Wydaje się, że kryzys formy Królewscy mają już za sobą: w Lidze Mistrzów awansowali do półfinału, w La Liga wygrali natomiast sześć kolejnych spotkań.
„Właśnie to musimy robić, musimy wciąż wygrywać. Nie mamy już miejsca na błędy, pomyłki. Będziemy walczyć do samego końca” – zapewnił Varane.
Choć w meczu z Almerią Real nie zaprezentował się imponująco, to pewnie wygrał 3:0 i dopisał do swego konta komplet oczek.

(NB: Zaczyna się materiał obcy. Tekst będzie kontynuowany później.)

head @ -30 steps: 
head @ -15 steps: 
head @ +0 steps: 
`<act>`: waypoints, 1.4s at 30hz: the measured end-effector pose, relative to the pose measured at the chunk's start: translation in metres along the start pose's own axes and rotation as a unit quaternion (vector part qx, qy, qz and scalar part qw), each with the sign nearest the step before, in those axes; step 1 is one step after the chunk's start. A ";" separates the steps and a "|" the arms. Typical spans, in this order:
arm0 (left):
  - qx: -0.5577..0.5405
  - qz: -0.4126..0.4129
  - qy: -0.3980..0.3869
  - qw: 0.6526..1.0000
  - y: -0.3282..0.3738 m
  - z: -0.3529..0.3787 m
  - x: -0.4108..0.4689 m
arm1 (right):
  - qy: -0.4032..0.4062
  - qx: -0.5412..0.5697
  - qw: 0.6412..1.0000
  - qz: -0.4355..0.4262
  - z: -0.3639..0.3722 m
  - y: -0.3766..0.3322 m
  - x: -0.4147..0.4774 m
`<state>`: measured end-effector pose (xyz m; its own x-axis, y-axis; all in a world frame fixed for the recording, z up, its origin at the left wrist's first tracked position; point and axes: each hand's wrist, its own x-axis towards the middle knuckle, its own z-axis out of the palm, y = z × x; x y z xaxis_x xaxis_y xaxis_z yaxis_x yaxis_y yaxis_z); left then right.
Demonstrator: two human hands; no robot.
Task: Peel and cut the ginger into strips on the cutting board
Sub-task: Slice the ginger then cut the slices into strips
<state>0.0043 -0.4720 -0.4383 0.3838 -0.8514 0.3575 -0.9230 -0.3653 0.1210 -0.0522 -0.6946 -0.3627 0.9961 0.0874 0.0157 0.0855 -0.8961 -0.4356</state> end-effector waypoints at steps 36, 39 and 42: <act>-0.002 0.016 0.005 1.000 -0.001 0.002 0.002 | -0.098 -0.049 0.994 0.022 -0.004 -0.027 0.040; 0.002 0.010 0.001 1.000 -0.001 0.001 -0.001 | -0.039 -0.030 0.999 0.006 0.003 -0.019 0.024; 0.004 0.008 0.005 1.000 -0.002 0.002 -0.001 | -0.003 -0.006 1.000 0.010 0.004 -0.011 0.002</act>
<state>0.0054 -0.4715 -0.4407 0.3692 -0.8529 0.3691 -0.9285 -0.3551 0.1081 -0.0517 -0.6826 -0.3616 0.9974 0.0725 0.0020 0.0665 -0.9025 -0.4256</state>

„To nie był nasz najlepszy występ, ale najważniejsze jest to, że mamy trzy punkty. Mamy ostatnio bardzo napięty harmonogram i to normalne, że w niektórych meczach widać po nas spadek intensywności” – podkreślił 22-letni Francuz.
Ostatnie miesiące są dla Varane’a niezwykle udane – znalazł on uznanie w oczach Carlo Ancelottiego i Włoch często korzysta z jego usług.
„Faktycznie, w 2015 roku gram więcej, co spowodowane było kontuzjami i wyborami taktycznymi. Zawsze daję z siebie wszystko. To ważne, że czuję zaufanie trenera” – dodał.
Raphael Varane przeniósł się na Bernabeu latem 2011 roku z Lens. W obecnym sezonie rozegrał dla Królewskich 41 meczów, w których zdobył dwa gole. Jest 13-krotnym reprezentantem Francji.